- Dzerkalne Location within Donetsk Oblast Dzerkalne Location within Ukraine
- Coordinates: 47°47′41″N 38°15′35″E﻿ / ﻿47.79472°N 38.25972°E
- Country: Ukraine
- Oblast: Donetsk Oblast
- Raion: Donetsk Raion
- Hromada: Amvrosiivka urban hromada

Population (2001)
- • Total: 65
- Climate: Dfa

= Dzerkalne =

Dzerkalne (Дзеркальне), or Zerkalnoye (Зеркальное), is a rural settlement in Amvrosiivka urban hromada, Donetsk Raion (district) in Donetsk Oblast of Ukraine, 39.9 kilometres south-east from Donetsk. Population: 65 (2001).

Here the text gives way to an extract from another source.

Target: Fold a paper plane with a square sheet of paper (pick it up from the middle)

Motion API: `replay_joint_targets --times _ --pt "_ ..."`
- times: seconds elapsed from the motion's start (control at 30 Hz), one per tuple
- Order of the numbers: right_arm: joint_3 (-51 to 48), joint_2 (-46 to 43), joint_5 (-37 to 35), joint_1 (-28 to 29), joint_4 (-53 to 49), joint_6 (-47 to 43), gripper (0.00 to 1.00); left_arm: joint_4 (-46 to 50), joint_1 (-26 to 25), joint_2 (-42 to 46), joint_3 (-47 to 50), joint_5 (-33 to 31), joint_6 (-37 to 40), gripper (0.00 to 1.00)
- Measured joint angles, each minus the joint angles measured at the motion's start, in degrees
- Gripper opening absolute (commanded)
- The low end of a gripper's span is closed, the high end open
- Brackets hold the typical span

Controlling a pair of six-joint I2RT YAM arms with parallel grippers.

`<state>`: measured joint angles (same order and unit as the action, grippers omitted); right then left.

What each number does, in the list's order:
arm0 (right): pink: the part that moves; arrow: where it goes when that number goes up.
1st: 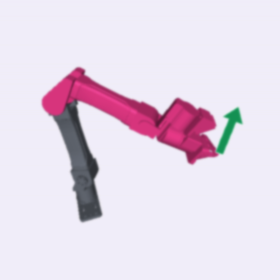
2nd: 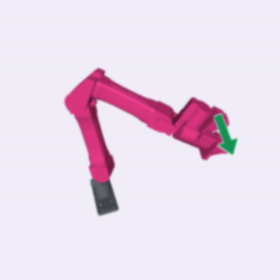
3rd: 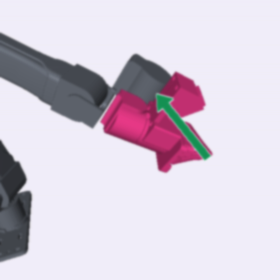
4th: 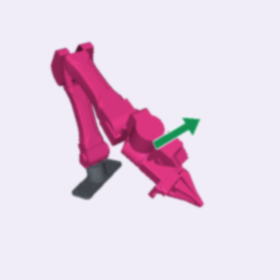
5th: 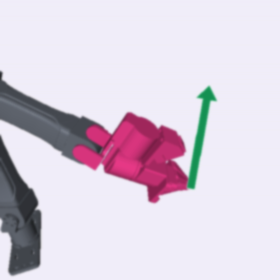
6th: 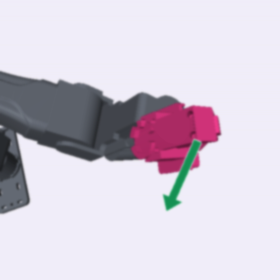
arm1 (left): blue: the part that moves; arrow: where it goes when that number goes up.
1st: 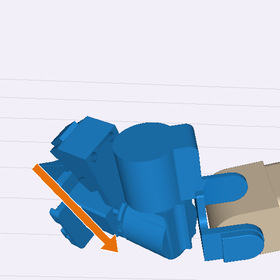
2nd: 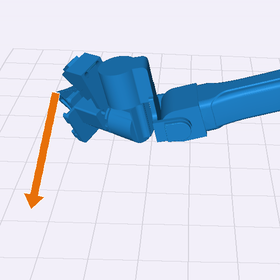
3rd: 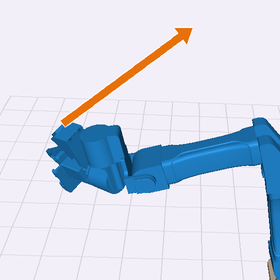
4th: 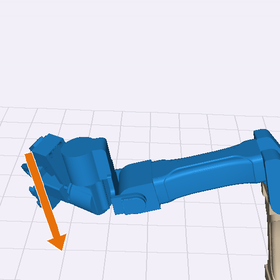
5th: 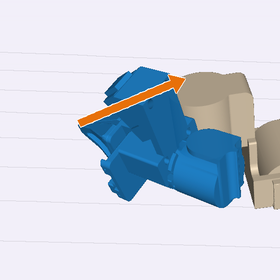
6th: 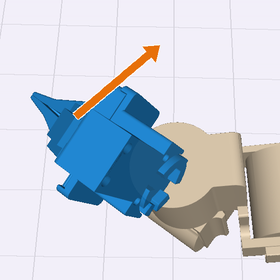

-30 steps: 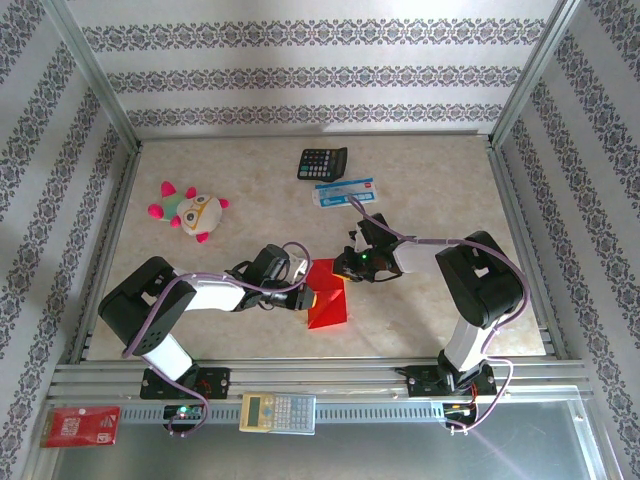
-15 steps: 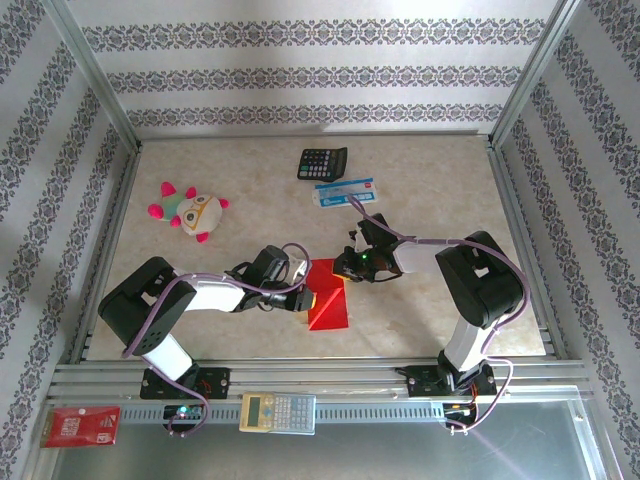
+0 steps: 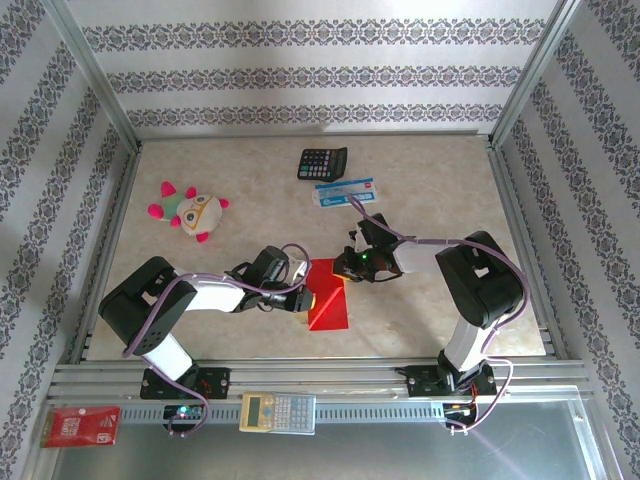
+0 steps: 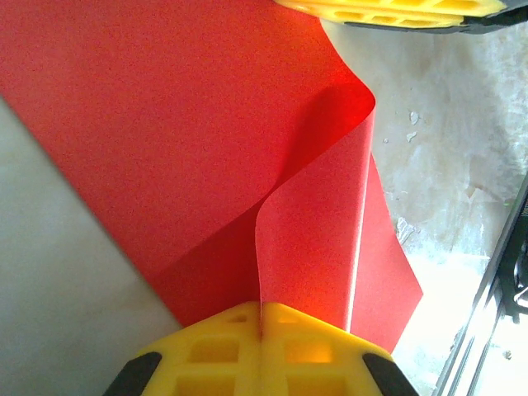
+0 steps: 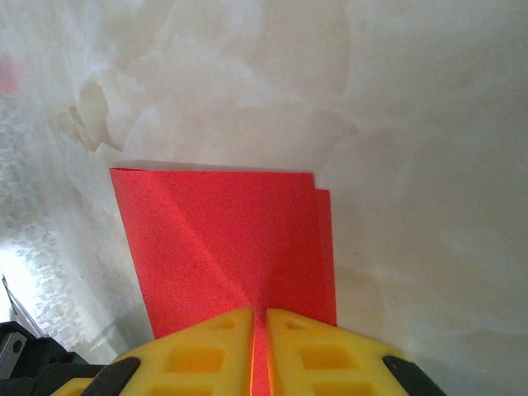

== 2014 pro-Russian unrest in Ukraine ==
During the Battle of Ilovaisk, on August 24, 2014, a column of the Russian 331st Airborne Regiment was hit by Ukrainian troops of the 51st Mechanized Brigade near the rural settlement Kuteinykove. Ten armed Russian paratroopers were captured later during the night near Dzerkalne, just a mile away from where the column was destroyed. On the evening of August 25, the Security Service of Ukraine (SBU) announced the capture. Russia, however, said that the ten Russian soldiers, 20 kilometers from the Russian border, only entered Ukraine by mistake.